The incident was the first security test for Prime Minister Justin Trudeau, who was elected last October and who in February fulfilled a campaign pledge to withdraw Canada from the combat mission against Islamic State and to increase its mission training local fighters against the group in northern Iraq.

The video provided by the U.S. Federal Bureau of Investigation allowed the RCMP to identify Driver and go to his home in Strathroy, about 225 km (140 miles) southwest of Toronto. In Washington, the FBI said it gave the RCMP "actionable threat intelligence".

In the video, a man in a black balaclava cites a phrase from the Koran, refers to crimes against Muslims and pledges an imminent attack on a Canadian city.

Warning To Transit Operators

Public transit operators in Toronto and the surrounding area were warned by police of potential security threats hours before Driver died, they said on Thursday.

Aaron Driver was a troubled child who converted to Islam in his teens some time before his support for Islamic State attracted the attention of Canadian police.

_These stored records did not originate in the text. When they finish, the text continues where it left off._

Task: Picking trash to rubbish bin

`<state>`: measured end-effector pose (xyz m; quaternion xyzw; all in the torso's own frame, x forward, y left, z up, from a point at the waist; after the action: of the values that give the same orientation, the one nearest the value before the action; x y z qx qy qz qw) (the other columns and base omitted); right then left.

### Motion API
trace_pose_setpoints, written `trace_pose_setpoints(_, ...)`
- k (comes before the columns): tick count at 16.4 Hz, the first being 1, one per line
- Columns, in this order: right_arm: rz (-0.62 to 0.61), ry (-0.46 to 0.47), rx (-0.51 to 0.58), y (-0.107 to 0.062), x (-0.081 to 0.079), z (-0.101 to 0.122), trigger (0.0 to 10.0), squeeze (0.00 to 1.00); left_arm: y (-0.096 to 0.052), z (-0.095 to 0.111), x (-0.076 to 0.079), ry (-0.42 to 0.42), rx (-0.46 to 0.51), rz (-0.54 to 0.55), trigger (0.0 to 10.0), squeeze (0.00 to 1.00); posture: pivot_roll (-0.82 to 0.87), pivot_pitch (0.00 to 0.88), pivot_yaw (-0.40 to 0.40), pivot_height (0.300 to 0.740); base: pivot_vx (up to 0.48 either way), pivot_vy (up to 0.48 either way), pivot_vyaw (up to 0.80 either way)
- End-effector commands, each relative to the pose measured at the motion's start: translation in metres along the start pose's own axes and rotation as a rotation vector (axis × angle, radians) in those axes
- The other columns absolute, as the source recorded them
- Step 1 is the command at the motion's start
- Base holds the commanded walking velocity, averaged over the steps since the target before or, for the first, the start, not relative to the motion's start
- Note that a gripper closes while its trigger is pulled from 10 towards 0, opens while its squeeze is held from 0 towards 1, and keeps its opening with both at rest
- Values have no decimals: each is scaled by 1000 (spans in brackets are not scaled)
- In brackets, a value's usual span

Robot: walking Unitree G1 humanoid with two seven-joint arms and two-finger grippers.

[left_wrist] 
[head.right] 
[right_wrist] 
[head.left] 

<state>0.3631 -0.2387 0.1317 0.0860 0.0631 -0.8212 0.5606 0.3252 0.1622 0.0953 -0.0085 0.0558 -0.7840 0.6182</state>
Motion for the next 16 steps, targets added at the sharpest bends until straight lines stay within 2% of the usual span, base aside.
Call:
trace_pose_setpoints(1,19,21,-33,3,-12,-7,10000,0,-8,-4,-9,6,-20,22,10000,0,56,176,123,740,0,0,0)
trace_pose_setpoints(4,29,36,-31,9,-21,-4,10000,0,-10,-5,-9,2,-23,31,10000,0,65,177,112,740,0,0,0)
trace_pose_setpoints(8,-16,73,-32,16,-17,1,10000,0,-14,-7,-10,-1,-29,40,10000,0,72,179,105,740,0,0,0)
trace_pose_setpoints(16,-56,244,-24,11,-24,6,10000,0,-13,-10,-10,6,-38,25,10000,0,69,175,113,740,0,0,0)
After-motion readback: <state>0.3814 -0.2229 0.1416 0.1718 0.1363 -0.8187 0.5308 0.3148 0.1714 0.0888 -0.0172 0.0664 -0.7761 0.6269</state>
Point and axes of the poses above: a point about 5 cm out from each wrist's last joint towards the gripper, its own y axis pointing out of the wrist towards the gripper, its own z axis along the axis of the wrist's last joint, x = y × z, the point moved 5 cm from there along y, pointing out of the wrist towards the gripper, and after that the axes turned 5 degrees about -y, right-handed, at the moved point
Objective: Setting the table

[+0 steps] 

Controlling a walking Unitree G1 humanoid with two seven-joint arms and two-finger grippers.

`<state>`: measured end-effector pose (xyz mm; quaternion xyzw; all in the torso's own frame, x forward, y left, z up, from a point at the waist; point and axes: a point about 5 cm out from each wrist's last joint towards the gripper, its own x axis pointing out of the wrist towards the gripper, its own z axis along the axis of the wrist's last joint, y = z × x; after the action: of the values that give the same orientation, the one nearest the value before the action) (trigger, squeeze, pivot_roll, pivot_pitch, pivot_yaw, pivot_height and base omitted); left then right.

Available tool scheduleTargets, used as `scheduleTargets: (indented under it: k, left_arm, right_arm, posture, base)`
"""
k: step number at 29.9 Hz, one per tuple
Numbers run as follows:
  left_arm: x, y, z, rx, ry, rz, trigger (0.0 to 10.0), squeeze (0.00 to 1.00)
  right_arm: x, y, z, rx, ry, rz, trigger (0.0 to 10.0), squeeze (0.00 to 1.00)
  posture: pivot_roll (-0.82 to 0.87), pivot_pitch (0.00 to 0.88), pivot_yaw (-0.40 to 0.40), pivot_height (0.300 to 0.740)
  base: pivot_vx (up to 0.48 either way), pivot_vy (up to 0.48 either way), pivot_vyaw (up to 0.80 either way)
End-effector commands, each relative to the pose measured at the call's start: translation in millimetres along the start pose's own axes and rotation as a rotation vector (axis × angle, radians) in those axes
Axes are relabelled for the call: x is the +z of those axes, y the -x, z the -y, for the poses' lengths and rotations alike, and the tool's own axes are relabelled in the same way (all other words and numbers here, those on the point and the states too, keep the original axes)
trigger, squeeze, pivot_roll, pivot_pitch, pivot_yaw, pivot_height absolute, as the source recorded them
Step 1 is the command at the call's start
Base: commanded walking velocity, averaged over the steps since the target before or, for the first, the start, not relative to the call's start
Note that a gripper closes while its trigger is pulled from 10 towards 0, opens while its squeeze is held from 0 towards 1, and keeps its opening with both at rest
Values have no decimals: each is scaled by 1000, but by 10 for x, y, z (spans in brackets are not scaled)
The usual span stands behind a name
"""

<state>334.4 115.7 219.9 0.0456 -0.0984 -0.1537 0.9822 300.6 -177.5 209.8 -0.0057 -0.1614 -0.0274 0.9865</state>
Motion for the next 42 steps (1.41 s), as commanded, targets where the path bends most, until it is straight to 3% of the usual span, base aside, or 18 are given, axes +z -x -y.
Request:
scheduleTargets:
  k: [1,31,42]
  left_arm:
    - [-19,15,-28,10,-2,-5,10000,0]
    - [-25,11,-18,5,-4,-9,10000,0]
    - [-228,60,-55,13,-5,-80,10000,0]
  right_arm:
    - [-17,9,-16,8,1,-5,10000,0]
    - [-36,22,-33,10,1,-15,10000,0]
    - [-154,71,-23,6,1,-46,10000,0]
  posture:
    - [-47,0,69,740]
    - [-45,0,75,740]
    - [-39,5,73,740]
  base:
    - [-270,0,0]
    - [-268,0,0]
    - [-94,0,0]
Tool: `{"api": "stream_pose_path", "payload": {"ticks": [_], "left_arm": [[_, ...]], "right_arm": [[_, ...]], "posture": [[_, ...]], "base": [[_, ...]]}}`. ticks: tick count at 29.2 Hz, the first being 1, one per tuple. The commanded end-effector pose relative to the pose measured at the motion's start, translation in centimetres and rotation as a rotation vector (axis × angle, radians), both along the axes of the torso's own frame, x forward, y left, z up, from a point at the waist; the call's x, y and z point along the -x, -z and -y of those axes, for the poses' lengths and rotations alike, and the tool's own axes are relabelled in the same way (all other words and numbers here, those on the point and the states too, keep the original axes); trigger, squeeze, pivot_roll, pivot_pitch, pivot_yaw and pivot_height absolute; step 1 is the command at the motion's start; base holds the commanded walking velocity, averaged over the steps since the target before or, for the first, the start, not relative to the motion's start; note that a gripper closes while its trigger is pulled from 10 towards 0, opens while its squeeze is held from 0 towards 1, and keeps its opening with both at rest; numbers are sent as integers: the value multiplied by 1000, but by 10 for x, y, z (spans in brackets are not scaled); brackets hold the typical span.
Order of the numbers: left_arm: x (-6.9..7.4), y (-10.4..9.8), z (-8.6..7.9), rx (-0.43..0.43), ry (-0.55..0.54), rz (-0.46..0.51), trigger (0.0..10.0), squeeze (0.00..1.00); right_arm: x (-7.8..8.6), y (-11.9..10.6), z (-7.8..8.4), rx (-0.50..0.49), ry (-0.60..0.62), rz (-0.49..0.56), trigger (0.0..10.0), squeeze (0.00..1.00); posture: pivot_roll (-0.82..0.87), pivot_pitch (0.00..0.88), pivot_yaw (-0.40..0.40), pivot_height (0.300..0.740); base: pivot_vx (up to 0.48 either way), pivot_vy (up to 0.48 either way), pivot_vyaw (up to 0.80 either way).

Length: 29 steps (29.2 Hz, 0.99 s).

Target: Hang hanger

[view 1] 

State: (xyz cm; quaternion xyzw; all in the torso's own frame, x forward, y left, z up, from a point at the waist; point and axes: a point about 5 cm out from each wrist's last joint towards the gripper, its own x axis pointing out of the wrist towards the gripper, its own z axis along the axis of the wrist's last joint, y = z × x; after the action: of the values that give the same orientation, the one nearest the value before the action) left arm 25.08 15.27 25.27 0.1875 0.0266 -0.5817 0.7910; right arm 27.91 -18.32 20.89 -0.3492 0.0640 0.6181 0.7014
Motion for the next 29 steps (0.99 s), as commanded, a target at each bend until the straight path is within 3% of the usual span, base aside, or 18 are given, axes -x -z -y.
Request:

"I didn't realize he was so radicalized," Driver's father, Wayne Driver, told the CBC. "I didn't know he could speak Arabic so well. I knew he was mad at the world because of his mother dying but I didn't realize he was turning his hatred outward to the world."

In 2014, Canada was stunned by two deadly attacks that police said were the work of homegrown radicals and that led to tougher new anti-terrorism measures. A gunman killed a soldier at Ottawa's national war memorial before launching an attack on the Canadian Parliament in October 2014 while, in the same week, a man ran down two soldiers in Quebec, killing one.